**Task statement:** Write out the stretch of lines below that begins at the line with "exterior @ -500" and ends at the line with "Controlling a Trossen", including both, exactly as given and nothing more.

**Record set:**
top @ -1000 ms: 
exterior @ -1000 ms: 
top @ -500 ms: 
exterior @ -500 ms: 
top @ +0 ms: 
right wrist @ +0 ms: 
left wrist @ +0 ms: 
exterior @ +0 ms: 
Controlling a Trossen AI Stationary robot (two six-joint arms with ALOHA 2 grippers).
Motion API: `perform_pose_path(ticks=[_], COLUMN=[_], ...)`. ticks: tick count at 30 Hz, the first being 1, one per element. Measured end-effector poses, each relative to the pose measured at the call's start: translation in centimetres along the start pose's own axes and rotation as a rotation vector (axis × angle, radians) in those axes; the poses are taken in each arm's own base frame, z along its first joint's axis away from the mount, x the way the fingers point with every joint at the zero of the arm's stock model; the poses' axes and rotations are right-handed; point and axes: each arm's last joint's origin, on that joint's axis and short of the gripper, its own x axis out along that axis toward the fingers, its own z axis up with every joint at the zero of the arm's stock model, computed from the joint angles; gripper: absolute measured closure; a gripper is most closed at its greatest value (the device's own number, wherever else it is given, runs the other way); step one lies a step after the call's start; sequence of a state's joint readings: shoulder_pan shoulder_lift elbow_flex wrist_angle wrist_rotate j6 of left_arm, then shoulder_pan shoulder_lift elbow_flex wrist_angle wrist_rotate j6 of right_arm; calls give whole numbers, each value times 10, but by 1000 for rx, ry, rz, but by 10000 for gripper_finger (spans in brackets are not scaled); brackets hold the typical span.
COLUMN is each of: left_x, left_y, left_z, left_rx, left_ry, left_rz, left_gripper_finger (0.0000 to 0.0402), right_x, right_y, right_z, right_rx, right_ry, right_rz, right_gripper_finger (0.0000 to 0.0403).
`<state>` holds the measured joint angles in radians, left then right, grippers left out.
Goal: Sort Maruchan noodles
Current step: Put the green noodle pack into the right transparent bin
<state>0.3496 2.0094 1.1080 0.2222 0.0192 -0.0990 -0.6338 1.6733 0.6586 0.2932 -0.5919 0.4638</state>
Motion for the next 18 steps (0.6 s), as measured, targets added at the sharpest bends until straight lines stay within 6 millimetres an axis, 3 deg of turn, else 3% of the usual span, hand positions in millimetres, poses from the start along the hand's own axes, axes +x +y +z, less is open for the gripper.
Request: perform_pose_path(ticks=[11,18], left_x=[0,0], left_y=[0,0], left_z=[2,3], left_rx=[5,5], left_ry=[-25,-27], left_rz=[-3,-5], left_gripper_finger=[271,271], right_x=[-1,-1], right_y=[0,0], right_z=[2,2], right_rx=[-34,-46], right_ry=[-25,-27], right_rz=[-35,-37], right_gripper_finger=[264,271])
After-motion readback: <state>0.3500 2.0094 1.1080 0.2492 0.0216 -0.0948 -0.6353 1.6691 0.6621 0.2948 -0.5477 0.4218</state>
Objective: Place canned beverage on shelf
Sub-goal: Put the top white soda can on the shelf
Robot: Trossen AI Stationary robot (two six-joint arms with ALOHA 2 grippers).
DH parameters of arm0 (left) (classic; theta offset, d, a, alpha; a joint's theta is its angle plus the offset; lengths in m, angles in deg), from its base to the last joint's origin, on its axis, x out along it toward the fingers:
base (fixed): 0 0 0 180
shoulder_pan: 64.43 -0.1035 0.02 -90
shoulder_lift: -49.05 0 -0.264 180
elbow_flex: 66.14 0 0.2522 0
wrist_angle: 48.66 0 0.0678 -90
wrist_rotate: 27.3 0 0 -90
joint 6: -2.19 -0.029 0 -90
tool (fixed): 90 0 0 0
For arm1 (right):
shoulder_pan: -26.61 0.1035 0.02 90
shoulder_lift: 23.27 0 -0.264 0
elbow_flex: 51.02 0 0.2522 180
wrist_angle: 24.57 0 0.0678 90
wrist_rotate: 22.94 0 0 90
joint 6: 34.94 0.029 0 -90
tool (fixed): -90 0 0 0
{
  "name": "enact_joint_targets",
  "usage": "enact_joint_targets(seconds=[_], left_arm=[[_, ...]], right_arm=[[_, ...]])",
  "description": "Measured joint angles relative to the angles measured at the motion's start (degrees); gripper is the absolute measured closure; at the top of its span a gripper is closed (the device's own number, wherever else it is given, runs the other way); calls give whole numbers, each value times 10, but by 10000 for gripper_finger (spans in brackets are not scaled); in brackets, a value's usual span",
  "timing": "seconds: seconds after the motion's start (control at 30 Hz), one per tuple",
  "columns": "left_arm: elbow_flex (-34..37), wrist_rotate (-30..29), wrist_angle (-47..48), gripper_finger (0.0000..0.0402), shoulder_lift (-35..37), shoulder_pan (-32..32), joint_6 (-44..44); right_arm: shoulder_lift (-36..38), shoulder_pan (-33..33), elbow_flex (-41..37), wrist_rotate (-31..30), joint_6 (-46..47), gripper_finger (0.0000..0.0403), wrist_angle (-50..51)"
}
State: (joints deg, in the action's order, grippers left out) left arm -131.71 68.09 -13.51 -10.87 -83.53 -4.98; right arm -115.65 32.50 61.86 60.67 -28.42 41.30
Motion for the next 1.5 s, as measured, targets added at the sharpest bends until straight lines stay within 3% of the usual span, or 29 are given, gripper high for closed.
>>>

**Solution:**
exterior @ -500 ms: 
top @ +0 ms: 
right wrist @ +0 ms: 
left wrist @ +0 ms: 
exterior @ +0 ms: 
Controlling a Trossen AI Stationary robot (two six-joint arms with ALOHA 2 grippers).

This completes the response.